### Task
Your reply should reproduce all the data below exactly while excluding the pictures.

##############################

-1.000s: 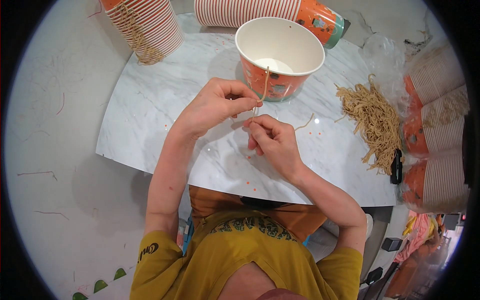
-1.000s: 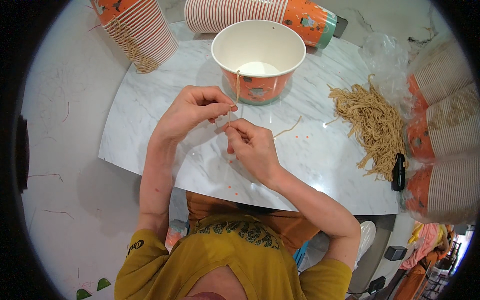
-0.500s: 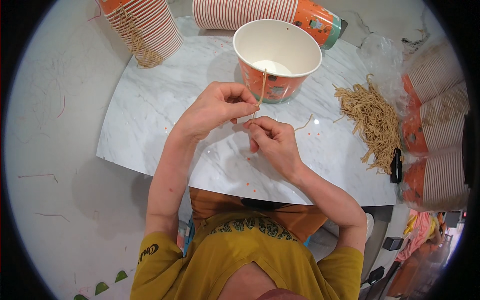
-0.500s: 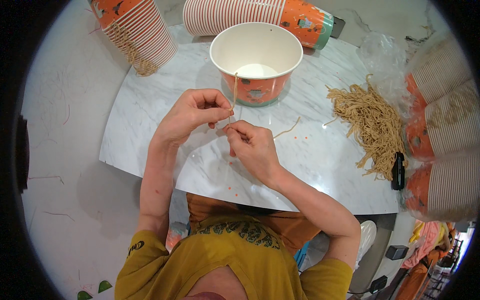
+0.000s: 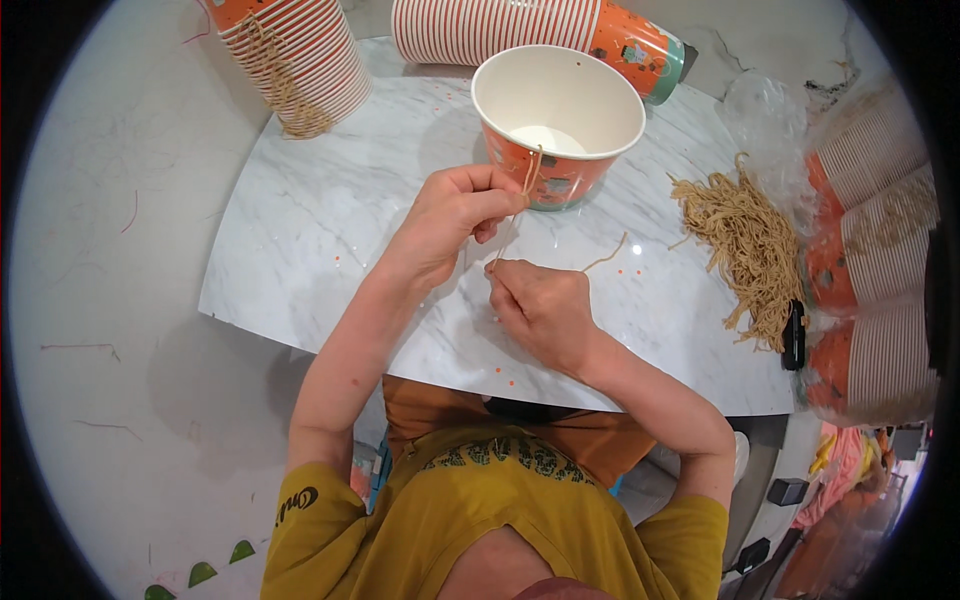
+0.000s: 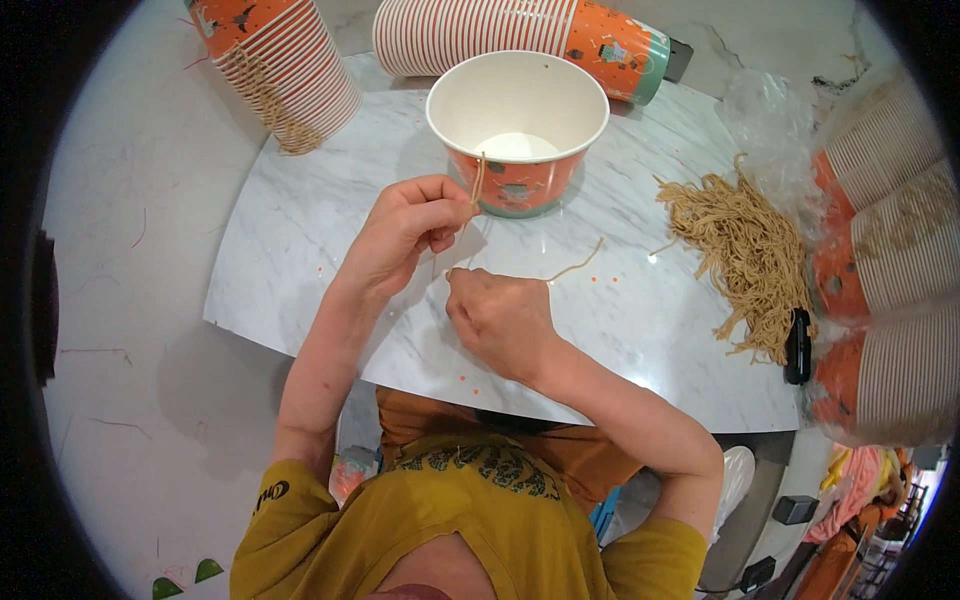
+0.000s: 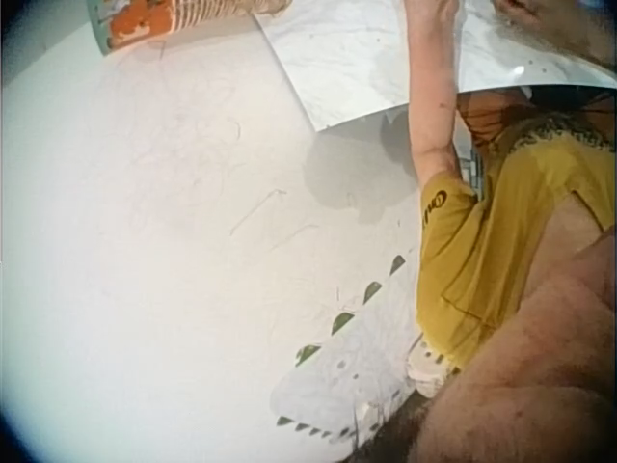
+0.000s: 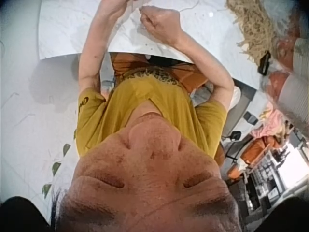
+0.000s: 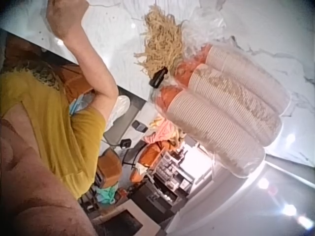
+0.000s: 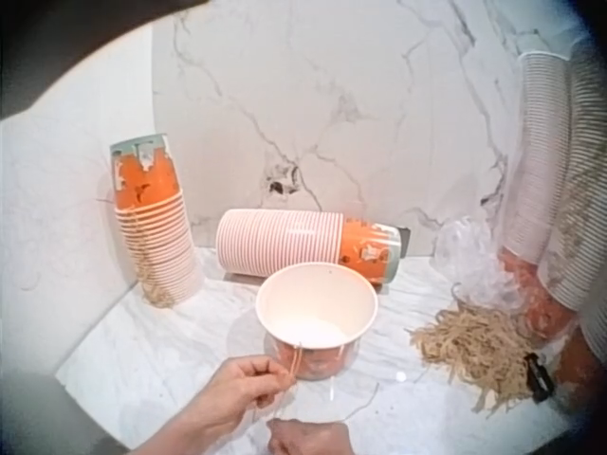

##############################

### Task result
-1.000s: 
-1.000s: 
-0.500s: 
-0.500s: 
+0.000s: 
+0.000s: 
+0.000s: 
+0.000s: 
+0.000s: 
+0.000s: 

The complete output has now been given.